### Exercise details
Beginning with the line that contains "Please draw the outline of every instance of the blue" in the material below, print each line exactly until the line that contains "Please draw the outline of every instance of the light" has been printed, then stop.

***

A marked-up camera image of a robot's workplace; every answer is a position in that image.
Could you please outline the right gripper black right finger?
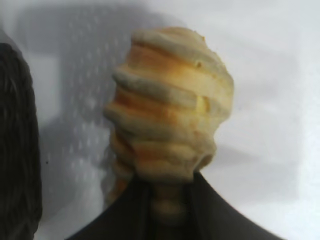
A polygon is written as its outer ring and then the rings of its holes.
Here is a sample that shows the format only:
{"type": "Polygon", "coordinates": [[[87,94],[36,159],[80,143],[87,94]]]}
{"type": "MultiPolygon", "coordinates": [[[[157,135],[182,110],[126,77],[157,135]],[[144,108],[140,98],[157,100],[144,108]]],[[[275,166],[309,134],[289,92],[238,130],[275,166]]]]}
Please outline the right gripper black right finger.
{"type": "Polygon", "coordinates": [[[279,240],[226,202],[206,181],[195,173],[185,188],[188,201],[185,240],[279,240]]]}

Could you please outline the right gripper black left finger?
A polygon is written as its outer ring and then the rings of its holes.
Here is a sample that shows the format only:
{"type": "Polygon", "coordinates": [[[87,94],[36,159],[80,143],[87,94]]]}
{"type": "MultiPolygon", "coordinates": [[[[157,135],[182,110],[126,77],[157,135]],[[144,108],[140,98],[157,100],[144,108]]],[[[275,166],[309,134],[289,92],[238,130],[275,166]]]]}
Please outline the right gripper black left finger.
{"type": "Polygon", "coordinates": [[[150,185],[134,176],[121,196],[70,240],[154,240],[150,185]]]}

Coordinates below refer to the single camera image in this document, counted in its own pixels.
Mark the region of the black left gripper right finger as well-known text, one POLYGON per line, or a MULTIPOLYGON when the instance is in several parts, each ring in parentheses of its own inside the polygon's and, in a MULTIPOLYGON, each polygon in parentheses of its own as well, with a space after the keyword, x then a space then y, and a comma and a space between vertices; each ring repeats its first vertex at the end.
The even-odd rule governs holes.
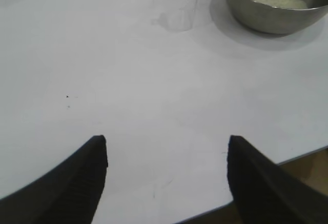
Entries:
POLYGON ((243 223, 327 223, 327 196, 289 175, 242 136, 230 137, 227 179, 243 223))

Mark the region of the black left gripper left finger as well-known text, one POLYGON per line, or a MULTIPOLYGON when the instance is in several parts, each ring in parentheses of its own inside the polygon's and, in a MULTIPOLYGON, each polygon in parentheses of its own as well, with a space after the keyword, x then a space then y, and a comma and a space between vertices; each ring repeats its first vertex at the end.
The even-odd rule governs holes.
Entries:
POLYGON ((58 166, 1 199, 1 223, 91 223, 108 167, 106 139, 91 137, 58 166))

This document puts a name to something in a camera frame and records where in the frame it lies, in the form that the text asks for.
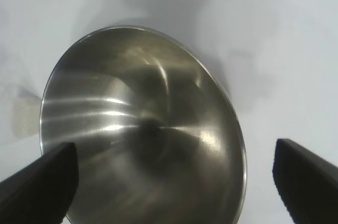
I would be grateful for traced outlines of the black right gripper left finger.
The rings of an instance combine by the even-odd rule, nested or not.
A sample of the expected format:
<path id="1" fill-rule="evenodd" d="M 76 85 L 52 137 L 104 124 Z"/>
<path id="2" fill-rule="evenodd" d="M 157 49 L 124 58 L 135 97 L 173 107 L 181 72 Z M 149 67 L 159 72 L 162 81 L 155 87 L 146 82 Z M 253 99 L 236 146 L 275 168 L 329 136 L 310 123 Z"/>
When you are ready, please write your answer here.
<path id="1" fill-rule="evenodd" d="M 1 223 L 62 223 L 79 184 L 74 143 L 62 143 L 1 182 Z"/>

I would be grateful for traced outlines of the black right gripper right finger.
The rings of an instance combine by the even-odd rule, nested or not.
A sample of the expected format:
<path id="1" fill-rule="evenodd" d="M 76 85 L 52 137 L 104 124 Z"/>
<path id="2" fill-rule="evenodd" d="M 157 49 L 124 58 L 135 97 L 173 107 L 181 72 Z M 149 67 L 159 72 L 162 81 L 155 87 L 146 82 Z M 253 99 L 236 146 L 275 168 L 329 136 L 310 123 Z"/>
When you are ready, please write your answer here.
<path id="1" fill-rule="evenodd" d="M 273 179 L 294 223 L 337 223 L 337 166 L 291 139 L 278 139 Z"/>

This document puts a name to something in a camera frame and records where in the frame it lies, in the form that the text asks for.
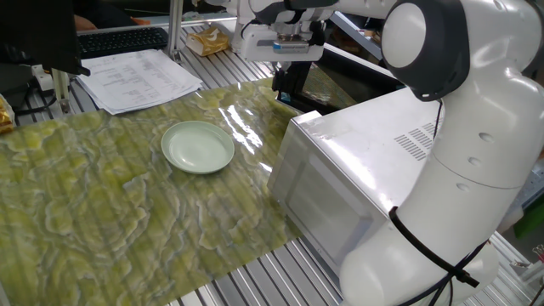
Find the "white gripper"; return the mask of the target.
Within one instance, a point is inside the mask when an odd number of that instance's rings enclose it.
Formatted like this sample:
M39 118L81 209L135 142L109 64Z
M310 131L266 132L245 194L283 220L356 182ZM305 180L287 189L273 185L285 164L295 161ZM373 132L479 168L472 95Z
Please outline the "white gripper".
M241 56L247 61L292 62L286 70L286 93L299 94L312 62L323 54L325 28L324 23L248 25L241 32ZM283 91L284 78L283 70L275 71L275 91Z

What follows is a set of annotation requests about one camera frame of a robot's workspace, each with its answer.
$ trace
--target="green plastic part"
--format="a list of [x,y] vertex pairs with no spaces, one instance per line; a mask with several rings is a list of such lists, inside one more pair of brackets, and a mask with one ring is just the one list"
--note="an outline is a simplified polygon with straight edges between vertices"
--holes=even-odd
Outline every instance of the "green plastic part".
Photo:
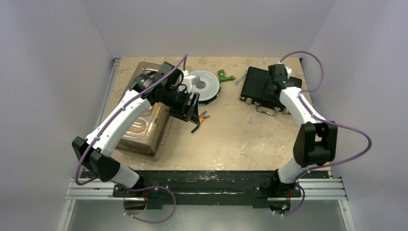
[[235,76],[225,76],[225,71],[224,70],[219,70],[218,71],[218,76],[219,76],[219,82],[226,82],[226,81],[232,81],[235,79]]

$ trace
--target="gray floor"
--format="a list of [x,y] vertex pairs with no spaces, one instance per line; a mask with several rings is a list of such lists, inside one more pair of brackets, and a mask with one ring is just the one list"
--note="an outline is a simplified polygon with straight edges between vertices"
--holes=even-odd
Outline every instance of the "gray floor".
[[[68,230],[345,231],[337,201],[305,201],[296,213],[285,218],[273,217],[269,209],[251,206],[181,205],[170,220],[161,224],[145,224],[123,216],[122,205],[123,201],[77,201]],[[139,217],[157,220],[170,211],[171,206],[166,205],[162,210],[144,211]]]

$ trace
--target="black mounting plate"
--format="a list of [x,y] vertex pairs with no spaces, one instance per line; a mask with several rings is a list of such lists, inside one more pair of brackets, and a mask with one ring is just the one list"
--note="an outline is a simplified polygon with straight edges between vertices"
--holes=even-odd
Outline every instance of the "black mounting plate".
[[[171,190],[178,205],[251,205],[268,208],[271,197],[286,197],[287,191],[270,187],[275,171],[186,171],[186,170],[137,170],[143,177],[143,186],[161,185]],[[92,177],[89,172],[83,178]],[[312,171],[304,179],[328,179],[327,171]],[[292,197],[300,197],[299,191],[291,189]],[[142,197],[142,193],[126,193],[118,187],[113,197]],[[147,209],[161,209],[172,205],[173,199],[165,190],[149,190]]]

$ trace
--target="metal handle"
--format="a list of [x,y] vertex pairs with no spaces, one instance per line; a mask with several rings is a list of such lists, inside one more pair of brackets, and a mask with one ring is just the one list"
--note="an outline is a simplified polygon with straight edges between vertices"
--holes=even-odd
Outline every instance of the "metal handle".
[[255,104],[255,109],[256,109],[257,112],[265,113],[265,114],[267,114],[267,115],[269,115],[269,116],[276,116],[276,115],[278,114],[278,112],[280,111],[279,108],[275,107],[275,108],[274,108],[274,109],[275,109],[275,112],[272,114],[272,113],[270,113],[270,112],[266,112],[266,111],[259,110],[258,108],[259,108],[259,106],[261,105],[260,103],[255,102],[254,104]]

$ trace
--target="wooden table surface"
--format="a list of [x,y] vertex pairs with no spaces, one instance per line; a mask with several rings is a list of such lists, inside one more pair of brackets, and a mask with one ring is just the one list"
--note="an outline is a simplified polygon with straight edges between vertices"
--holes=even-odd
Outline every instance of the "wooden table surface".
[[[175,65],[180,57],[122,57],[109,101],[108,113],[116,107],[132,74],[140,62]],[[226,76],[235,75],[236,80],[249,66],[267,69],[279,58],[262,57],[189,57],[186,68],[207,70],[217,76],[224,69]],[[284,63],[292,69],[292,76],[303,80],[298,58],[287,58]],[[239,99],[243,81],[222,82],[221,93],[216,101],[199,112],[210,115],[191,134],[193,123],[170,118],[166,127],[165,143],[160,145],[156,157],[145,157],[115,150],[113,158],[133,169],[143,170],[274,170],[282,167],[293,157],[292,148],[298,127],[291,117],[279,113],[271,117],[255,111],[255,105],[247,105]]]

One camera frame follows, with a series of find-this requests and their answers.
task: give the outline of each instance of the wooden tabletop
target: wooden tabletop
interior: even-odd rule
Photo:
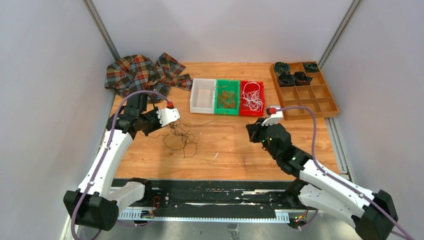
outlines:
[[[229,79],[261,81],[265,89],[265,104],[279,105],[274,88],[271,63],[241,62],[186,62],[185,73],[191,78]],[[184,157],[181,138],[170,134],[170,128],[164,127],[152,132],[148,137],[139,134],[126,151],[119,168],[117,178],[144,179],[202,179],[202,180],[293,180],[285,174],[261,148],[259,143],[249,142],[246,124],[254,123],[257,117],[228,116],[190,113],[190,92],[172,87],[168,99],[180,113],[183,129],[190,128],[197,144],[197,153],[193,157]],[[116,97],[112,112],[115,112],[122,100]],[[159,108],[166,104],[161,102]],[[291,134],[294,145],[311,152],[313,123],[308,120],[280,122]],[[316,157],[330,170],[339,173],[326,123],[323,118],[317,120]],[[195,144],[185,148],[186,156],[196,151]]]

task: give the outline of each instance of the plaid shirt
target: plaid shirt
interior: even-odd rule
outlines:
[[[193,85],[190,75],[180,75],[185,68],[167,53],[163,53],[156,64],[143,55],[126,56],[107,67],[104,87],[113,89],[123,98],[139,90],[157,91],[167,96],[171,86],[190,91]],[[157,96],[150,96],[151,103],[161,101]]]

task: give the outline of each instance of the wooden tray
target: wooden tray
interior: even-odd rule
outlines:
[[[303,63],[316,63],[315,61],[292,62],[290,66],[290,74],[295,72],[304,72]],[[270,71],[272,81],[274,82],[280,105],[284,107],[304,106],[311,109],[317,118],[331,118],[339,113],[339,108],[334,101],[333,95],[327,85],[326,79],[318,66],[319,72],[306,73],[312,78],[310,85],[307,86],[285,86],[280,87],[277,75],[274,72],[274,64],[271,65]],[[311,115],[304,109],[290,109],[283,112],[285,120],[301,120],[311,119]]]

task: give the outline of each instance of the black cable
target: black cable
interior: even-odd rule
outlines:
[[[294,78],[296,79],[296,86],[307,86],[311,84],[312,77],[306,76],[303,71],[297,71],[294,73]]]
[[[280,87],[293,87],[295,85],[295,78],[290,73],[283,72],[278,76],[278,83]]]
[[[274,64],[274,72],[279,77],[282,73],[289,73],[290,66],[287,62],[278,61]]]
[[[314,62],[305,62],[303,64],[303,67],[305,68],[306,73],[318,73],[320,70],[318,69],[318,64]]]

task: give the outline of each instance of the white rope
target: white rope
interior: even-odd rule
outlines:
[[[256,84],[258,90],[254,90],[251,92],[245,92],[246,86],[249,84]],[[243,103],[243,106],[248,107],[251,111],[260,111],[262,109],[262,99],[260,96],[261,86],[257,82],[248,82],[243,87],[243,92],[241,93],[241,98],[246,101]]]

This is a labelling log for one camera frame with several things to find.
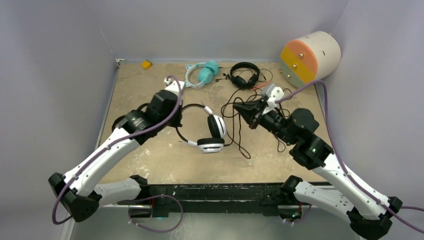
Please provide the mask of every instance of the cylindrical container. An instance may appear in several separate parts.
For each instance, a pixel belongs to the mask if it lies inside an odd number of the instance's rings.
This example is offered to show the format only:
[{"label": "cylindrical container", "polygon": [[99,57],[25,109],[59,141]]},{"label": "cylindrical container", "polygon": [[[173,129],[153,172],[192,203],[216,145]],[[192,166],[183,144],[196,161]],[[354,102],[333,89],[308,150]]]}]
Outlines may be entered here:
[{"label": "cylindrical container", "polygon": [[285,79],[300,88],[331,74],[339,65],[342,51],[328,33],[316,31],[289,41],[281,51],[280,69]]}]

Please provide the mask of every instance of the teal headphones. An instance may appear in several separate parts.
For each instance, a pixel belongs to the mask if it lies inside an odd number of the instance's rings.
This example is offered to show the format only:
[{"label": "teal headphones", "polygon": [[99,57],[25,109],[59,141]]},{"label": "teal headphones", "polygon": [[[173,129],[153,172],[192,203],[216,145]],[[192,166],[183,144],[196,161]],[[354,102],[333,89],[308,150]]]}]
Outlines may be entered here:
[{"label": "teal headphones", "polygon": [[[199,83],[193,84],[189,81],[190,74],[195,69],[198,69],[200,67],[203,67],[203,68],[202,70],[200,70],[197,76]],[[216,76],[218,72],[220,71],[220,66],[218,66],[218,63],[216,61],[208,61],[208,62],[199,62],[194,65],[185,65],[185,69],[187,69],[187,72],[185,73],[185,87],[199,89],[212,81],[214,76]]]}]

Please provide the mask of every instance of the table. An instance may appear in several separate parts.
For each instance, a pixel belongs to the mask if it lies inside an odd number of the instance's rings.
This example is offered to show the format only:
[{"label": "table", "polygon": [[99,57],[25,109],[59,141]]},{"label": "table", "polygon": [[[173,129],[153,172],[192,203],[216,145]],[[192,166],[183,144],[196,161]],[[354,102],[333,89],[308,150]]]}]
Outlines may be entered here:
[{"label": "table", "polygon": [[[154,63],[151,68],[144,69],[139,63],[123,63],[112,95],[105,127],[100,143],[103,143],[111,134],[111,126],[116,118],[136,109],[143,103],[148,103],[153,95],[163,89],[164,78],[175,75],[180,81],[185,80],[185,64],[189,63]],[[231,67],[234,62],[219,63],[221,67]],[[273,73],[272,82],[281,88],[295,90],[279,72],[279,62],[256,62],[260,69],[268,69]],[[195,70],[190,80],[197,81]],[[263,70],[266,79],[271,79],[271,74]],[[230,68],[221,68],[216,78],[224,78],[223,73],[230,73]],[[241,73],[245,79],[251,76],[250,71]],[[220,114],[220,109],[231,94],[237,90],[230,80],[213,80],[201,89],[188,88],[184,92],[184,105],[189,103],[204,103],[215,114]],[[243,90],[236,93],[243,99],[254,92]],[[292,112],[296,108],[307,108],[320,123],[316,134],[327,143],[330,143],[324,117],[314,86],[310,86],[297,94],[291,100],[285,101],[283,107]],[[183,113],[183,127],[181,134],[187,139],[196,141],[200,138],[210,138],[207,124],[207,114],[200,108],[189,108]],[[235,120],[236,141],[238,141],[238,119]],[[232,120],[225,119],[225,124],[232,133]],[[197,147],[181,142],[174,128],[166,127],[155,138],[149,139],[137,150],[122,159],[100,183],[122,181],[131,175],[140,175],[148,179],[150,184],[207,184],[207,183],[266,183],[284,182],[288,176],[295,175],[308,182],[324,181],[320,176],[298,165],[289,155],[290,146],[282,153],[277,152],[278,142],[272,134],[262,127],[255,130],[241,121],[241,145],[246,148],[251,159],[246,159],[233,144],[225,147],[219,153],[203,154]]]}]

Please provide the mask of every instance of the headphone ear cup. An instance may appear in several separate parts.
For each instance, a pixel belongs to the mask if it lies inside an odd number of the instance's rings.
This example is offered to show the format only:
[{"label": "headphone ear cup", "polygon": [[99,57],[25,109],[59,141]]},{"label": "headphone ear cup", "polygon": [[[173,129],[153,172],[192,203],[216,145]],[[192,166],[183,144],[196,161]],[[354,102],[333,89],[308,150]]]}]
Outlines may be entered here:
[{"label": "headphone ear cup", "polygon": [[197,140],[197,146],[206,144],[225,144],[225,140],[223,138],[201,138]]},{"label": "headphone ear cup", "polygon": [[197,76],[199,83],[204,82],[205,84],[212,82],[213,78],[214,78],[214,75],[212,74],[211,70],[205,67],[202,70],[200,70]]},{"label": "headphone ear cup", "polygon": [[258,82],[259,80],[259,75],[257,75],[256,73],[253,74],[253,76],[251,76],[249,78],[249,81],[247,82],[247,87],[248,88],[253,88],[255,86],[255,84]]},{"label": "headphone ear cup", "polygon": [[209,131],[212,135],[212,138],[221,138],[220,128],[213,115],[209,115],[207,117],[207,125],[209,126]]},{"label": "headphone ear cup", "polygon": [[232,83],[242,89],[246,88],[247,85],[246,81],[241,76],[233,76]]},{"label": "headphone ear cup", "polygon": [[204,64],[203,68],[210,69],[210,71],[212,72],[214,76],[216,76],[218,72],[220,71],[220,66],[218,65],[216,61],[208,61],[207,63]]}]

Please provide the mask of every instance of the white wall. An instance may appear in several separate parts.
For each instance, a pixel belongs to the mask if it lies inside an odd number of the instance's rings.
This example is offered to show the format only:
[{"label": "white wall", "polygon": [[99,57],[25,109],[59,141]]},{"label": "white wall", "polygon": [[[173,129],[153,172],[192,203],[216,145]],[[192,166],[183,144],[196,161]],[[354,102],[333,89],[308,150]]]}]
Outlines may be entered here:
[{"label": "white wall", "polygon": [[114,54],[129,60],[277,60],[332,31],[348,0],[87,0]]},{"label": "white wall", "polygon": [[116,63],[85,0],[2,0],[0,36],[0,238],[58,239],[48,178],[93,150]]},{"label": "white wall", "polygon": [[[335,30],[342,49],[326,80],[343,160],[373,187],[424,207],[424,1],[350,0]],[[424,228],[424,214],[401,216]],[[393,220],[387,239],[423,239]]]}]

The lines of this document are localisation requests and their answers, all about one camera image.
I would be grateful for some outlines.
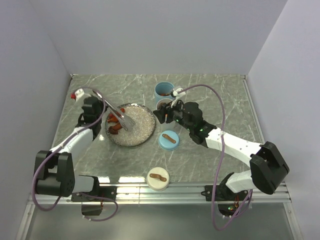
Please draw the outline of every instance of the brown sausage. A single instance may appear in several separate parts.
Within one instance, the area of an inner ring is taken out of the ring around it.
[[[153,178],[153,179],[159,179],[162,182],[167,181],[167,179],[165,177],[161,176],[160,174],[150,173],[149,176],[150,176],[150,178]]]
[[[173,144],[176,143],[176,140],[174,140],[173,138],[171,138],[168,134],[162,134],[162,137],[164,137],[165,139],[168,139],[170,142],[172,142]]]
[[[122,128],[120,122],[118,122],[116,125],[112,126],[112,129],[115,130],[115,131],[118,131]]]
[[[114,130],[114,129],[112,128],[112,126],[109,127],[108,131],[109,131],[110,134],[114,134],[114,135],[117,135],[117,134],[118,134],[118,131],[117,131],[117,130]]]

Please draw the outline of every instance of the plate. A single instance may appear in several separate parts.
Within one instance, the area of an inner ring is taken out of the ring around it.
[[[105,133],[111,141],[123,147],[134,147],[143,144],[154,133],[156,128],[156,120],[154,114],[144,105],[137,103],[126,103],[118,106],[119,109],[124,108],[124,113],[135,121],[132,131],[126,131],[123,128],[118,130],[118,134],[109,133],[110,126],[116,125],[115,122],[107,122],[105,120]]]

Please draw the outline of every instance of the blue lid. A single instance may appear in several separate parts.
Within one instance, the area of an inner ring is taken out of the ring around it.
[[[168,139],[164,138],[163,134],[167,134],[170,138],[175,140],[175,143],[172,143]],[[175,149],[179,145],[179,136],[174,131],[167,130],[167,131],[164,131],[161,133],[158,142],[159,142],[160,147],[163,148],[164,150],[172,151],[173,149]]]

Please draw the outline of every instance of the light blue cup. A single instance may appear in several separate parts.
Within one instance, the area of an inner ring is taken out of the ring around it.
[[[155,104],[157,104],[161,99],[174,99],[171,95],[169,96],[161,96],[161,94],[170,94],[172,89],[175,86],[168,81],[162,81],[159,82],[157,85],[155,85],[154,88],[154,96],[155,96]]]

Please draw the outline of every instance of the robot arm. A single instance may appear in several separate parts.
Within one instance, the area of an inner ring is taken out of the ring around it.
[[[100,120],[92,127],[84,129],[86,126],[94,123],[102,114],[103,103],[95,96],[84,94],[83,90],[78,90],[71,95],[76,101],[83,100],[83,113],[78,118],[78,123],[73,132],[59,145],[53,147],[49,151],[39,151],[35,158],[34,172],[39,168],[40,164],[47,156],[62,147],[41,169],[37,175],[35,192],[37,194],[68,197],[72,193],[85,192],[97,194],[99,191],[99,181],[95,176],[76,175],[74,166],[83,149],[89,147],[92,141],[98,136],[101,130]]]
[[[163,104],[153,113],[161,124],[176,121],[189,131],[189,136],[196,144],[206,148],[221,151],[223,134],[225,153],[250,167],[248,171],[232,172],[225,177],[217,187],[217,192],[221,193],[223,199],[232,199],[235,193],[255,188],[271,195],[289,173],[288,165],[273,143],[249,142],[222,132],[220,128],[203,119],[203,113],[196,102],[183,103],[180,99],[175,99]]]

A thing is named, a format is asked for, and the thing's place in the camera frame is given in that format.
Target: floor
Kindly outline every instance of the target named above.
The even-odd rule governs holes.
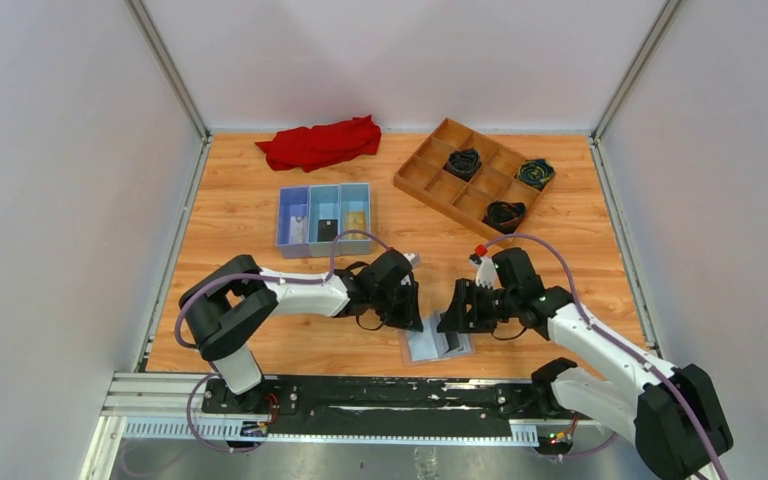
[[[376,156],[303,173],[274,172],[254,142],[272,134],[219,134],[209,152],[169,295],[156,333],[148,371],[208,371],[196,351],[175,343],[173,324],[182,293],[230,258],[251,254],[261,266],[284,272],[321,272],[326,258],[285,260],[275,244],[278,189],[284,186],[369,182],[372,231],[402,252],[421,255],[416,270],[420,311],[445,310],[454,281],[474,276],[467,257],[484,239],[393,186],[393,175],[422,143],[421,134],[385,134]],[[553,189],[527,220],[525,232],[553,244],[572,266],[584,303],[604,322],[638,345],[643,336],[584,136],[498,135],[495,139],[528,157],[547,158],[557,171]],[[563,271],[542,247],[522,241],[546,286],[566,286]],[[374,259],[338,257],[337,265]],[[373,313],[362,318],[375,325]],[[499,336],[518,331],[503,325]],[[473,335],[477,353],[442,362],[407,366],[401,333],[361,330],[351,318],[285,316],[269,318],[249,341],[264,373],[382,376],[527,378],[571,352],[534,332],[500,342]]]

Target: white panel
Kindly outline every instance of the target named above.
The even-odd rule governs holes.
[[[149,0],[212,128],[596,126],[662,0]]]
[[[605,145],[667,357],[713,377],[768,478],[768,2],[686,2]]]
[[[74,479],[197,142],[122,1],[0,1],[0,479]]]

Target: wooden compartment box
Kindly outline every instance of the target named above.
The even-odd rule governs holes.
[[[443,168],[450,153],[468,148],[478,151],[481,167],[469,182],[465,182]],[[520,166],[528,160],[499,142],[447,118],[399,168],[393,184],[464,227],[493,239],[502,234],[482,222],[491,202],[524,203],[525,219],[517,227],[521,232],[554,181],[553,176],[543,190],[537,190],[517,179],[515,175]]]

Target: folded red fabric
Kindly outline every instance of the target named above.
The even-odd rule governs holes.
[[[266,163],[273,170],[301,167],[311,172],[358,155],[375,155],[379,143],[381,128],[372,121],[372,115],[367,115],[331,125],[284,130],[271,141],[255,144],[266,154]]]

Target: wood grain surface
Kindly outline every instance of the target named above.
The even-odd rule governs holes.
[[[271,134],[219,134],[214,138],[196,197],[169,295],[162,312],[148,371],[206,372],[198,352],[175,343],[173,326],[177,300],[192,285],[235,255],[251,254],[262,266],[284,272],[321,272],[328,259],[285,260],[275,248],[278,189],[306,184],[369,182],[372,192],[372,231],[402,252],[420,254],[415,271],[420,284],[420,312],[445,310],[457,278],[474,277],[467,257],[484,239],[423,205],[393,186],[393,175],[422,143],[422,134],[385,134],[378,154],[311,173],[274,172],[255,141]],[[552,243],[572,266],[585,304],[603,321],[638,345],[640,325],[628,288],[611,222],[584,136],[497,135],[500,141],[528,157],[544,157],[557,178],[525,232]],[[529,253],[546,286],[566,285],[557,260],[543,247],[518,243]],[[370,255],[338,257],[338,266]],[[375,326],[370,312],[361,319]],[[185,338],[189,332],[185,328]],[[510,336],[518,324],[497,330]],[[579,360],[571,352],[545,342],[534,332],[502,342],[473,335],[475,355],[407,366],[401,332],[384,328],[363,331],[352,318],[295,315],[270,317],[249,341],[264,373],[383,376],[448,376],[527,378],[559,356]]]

***

### Exercise answer
Please draw the outline of every instance of the blue lid. A single instance may appear in several separate parts.
Within one instance, the area of an inner ring is taken out of the ring around it.
[[[168,139],[164,138],[163,134],[167,134],[170,138],[175,140],[175,143],[172,143]],[[175,149],[179,145],[179,136],[174,131],[167,130],[167,131],[164,131],[161,133],[158,142],[159,142],[160,147],[163,148],[164,150],[172,151],[173,149]]]

Please draw the outline of every instance of the light blue cup. A single instance may appear in several separate parts.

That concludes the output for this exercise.